Posted by ShadowValence on 31 August 2012 - 10:52 AM

I've never played the game (it seems quite interesting though). But it seems to me your evaluations should break down to:
  • Is it more profitable for me to move or to block movement?
To know the answer to this, you'll have to find a way to score the possible actions. If it were me, I'd ask myself:
  • How much is forward movement worth?
  • How much is lateral movement worth?
  • What's my best-case scenario for turns taken to reach the end?
  • How much is blocking my opponent worth?
  • How will blocking my opponent affect MY path?
Then maybe add some weighting and 'personality' to the evaluations:
  • For an offensive player, blocking in the beginning may not be important. But it gets to be VERY important when the opponent starts getting closer to the end (hence the weighting).
  • For a defensive player, maybe blocking is worth more in the beginning.
  • Blocking a path is worth X. But the more turns it adds to the 'Best-path' makes it more valuable.
  • etc.
There's a plethora of ways that the AI can take these into account. I agree with IADaveMark though. Adding layers of obfuscation to your AI will not help anything. It may be a good practice in programming and A.I. theory. But for practicality and usability, you won't benefit from them.

-Shadow

[edit - I should have pre-read this before posting.
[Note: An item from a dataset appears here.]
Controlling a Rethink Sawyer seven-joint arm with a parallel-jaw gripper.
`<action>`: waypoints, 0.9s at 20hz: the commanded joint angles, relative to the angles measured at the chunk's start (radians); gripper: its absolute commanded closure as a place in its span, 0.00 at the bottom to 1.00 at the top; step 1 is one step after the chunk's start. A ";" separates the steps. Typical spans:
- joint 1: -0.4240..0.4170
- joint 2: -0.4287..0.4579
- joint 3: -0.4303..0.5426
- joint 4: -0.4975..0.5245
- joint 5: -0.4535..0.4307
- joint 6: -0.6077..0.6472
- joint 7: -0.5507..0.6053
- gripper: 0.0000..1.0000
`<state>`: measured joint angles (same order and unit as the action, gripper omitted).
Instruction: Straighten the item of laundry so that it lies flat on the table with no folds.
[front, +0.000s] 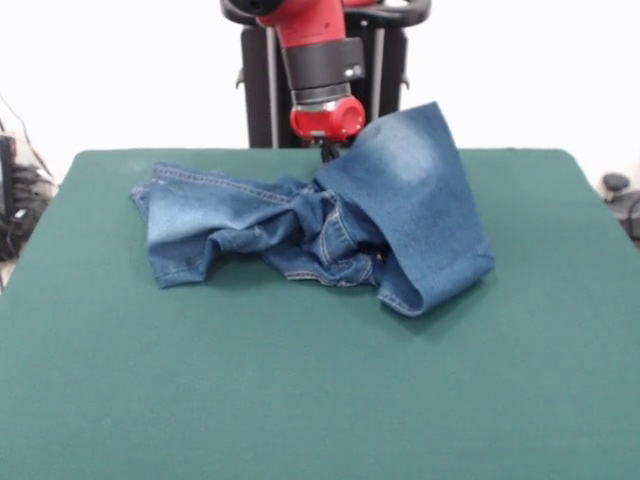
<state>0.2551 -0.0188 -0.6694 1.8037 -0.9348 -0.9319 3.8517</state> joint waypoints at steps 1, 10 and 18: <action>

My grammar was horrible!]


#4974887 Rectangle

Posted by ShadowValence on 30 August 2012 - 01:25 PM

It looks to me like WarAmp was correct in his response. Your logic is only checking a single point of the 20 pixel ball (X, Y). To correct for this you'll have to extend your logic to include the size.

Try something like this:
[source lang="csharp"]if (ballvec.X + ballrec.Width > maxX || ballvec.X < 0)ballspeed.X *= -1;if (ballvec.Y + ballrec.Height > maxY || ballvec.Y < 0)ballspeed.Y *= -1;[/source]

This makes sure that the furthest part of the ball (not just its current position) is taken into consideration (by adding the width and height).


#4973086 Looping Issues

Posted by ShadowValence on 24 August 2012 - 01:33 PM

Oh right now I see instead of it constantly being set to zero if I set it to i it puts it through the loop?


The loop is already present. It's your 'for' command:
[source lang="csharp"]for (int i =0; i < strText.Length; i++){ //Everything inside of these brackets is performed until i = (strText.Length - 1)}[/source]

And because the Substring(x,y) command is inside of the curvy brackets, it is performed with each loop iteration. So it is already being 'put through the loop' (as you questioned). The function Substring(x,y) has two parameters. The first (labeled 'x' here) is the starting index and the second (labeled 'y') is the number of characters to read from 'x'. What's important to understand is that the computer doesn't have the ability to read like a human it keeps the string contents as an array of characters - . The word "Debugging" would look something like: {'D','e','b','u','g','g','i','n','g'}. And by using the substring command, you're asking the computer to return a new array of characters 'y' characters long starting from position 'x'. In your case, you were asking for a new 'string' of characters 1 character long starting from position 0.

By following @soylentrob's advice, you're now asking for a new string of characters 1 character long starting from position i. And i is incremeneted by one (i++) each time the for loop repeats.